= Problem description =
Scan the listing below for the word "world" and copy every line where it occurs.
--------------------------------------------------
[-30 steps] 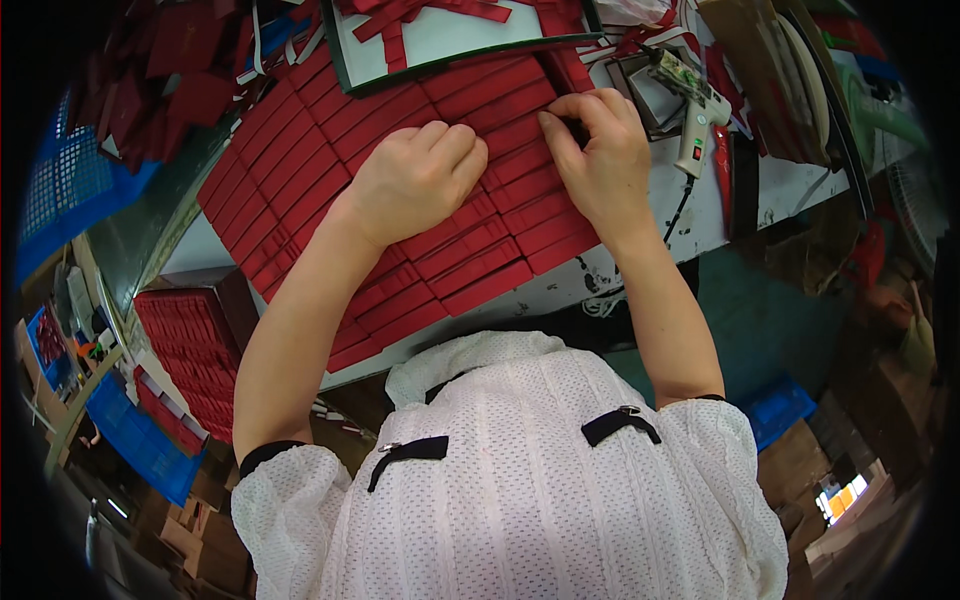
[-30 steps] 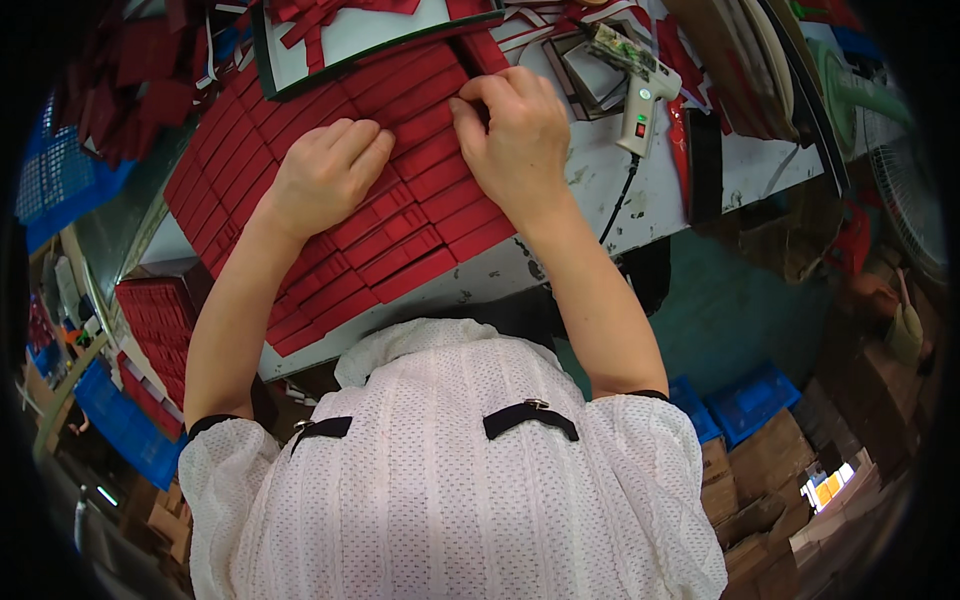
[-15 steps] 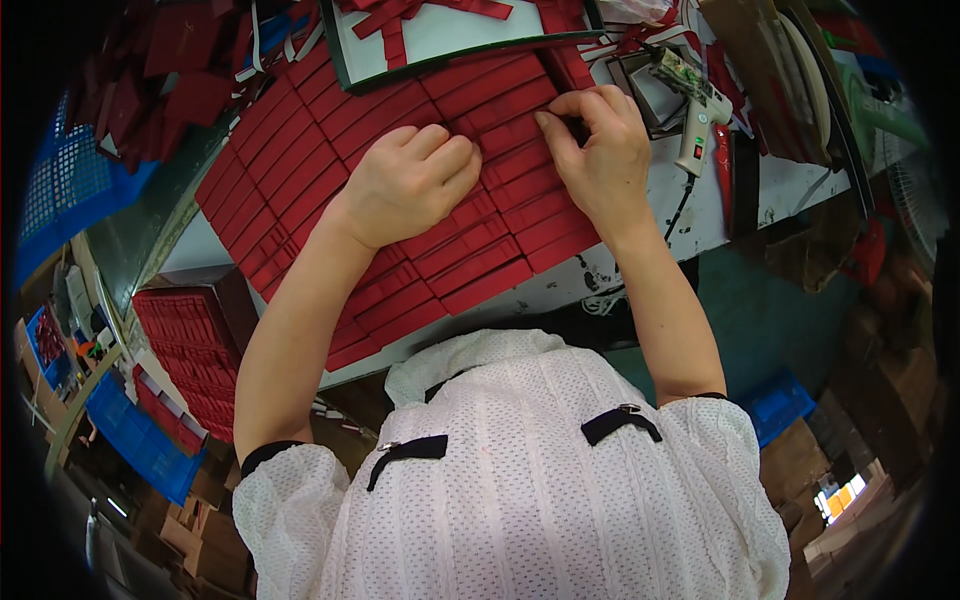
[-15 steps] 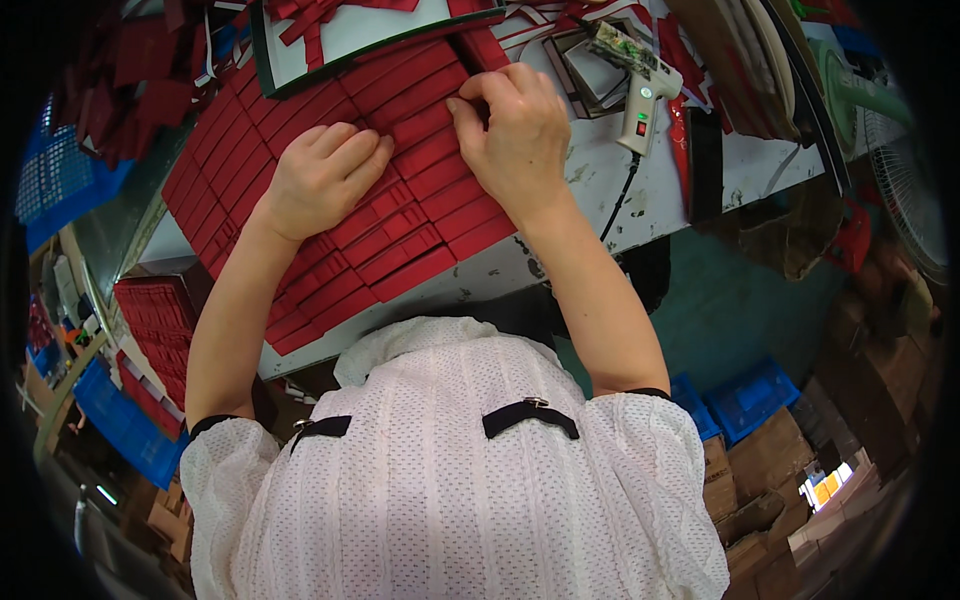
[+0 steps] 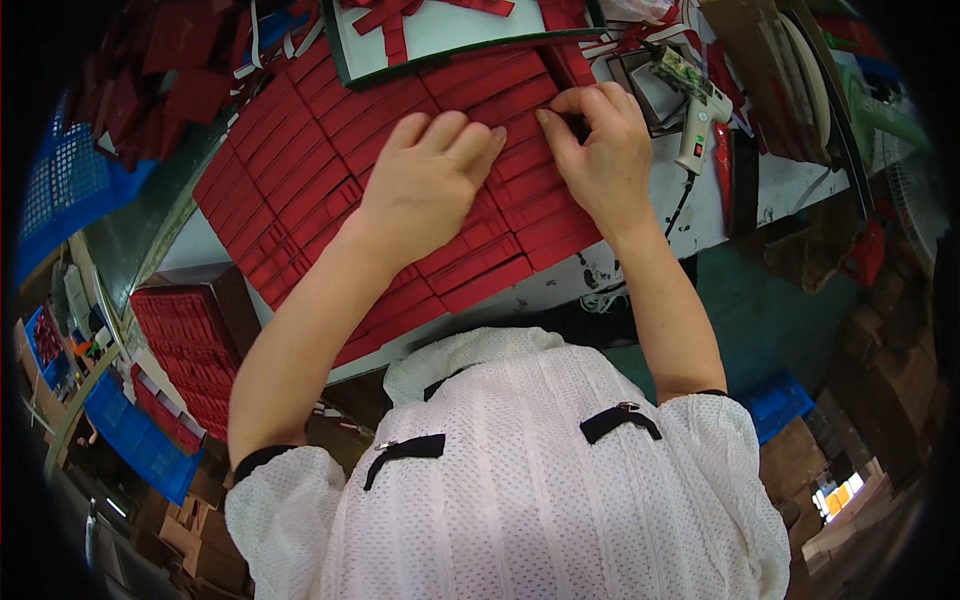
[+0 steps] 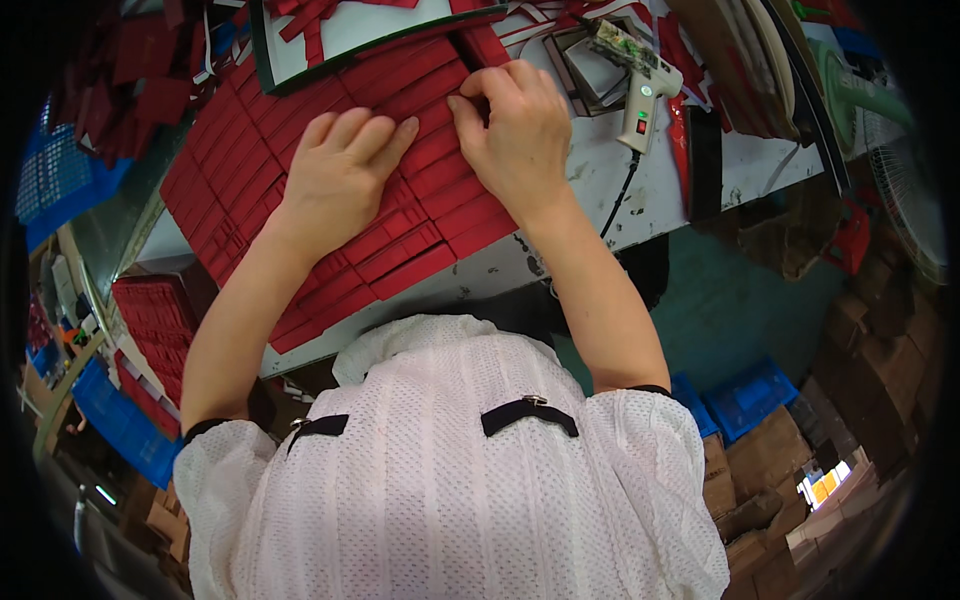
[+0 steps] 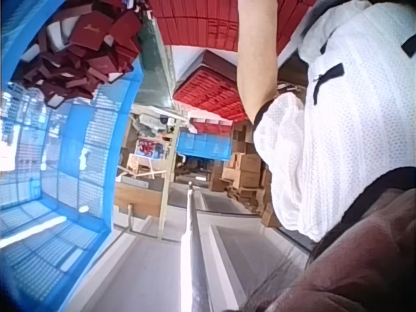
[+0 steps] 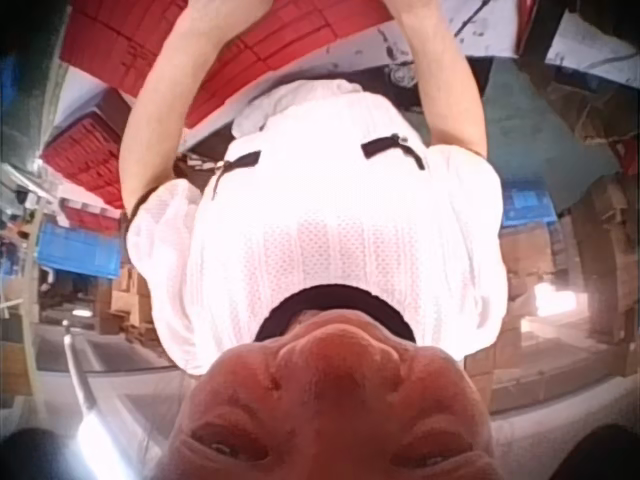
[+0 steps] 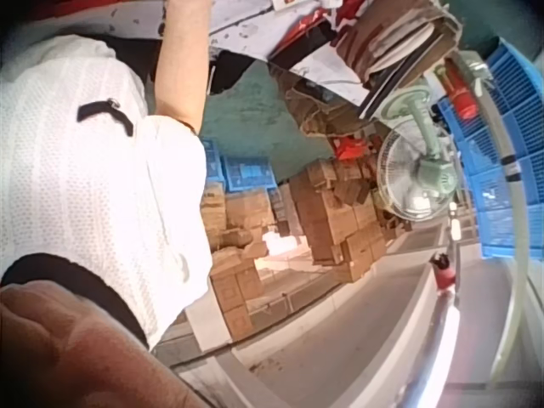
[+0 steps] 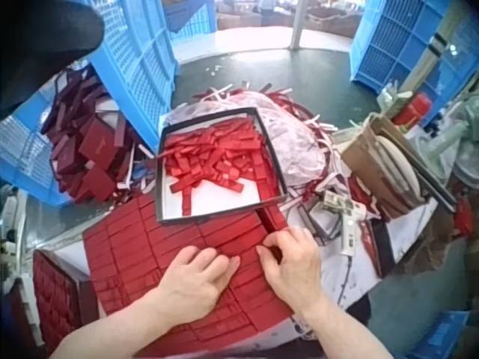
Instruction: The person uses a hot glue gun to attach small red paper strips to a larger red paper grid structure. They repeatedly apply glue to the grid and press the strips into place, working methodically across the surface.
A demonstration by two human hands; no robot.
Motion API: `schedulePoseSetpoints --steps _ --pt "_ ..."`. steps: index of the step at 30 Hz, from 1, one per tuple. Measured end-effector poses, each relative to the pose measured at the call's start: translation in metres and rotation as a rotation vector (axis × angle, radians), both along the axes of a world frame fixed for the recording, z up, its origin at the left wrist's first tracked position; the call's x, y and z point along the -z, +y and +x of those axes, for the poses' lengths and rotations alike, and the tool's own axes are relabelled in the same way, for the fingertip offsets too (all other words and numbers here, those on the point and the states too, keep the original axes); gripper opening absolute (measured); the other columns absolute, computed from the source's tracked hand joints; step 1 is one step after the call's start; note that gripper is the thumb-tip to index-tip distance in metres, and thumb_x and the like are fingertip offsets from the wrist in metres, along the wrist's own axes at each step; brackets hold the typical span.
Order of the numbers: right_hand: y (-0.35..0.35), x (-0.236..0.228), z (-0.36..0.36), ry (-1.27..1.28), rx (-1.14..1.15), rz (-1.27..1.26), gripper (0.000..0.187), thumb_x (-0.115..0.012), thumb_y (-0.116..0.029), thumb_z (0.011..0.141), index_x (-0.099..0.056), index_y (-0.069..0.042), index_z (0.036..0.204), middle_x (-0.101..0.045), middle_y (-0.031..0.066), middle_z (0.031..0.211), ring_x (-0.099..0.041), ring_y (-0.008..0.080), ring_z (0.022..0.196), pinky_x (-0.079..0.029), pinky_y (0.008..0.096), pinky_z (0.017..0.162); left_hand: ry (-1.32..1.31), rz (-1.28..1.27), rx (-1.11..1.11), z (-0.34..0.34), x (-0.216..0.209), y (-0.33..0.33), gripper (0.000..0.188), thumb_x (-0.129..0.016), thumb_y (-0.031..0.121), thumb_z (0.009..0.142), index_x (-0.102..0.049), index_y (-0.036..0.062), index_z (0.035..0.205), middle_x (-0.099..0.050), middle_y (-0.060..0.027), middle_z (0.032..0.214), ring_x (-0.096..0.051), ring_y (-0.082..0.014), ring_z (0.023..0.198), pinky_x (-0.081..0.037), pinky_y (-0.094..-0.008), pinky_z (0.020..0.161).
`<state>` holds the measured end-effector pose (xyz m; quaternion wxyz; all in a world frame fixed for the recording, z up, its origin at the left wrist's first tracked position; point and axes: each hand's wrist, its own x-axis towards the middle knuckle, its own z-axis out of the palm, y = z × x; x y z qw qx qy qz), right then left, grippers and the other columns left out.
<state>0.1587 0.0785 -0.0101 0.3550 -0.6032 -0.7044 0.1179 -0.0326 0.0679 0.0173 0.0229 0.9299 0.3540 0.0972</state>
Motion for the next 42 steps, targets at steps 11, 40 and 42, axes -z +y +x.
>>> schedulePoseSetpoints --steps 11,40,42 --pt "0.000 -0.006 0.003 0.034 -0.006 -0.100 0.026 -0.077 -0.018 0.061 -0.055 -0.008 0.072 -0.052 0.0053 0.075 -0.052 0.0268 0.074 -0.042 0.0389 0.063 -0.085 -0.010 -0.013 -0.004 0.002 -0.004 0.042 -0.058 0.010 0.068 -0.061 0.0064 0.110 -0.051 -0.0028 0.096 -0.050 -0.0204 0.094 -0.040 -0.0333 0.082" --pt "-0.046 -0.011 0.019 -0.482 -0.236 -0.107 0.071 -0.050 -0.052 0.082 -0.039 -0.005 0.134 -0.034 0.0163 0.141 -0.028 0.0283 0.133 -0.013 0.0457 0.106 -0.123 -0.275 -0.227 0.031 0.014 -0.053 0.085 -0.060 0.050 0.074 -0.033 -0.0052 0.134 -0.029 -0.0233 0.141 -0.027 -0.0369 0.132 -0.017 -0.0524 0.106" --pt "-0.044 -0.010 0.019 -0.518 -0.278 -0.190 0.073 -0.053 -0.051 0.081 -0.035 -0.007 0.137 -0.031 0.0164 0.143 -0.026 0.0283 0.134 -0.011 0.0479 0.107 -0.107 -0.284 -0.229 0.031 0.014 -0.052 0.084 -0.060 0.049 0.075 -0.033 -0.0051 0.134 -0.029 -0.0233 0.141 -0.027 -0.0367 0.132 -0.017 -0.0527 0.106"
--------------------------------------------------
= Reply to the exercise =
Motion API: `schedulePoseSetpoints --steps _ --pt "_ ..."`. steps: index of the step at 30 Hz, from 1, one per tuple. Measured end-effector poses, each relative to the pose measured at the call's start: translation in metres and rotation as a rotation vector (axis × angle, radians), both along the axes of a world frame fixed for the recording, z up, its origin at the left wrist's first tracked position; the call's x, y and z point along the -z, +y and +x of those axes, for the poses' lengths and rotations alike, and the tool's own axes are relabelled in the same way, for the fingertip offsets too (all other words and numbers here, those on the point and the states too, keep the original axes); gripper opening absolute (measured); the other columns absolute, computed from the source's tracked hand joints; step 1 is one step after the call's start; note that gripper is the thumb-tip to index-tip distance in metres, and thumb_x and the like are fingertip offsets from the wrist in metres, along the wrist's own axes at each step; brackets hold the typical span.
`<state>` holds the measured end-effector pose (xyz m; quaternion wxyz; all in a world frame fixed for the recording, z up, its origin at the left wrist's first tracked position; point and axes: each hand's wrist, its own x-axis towards the middle knuckle, its own z-axis out of the palm, y = z × x; x y z qw qx qy qz), right then left, grippers and the other columns left out.

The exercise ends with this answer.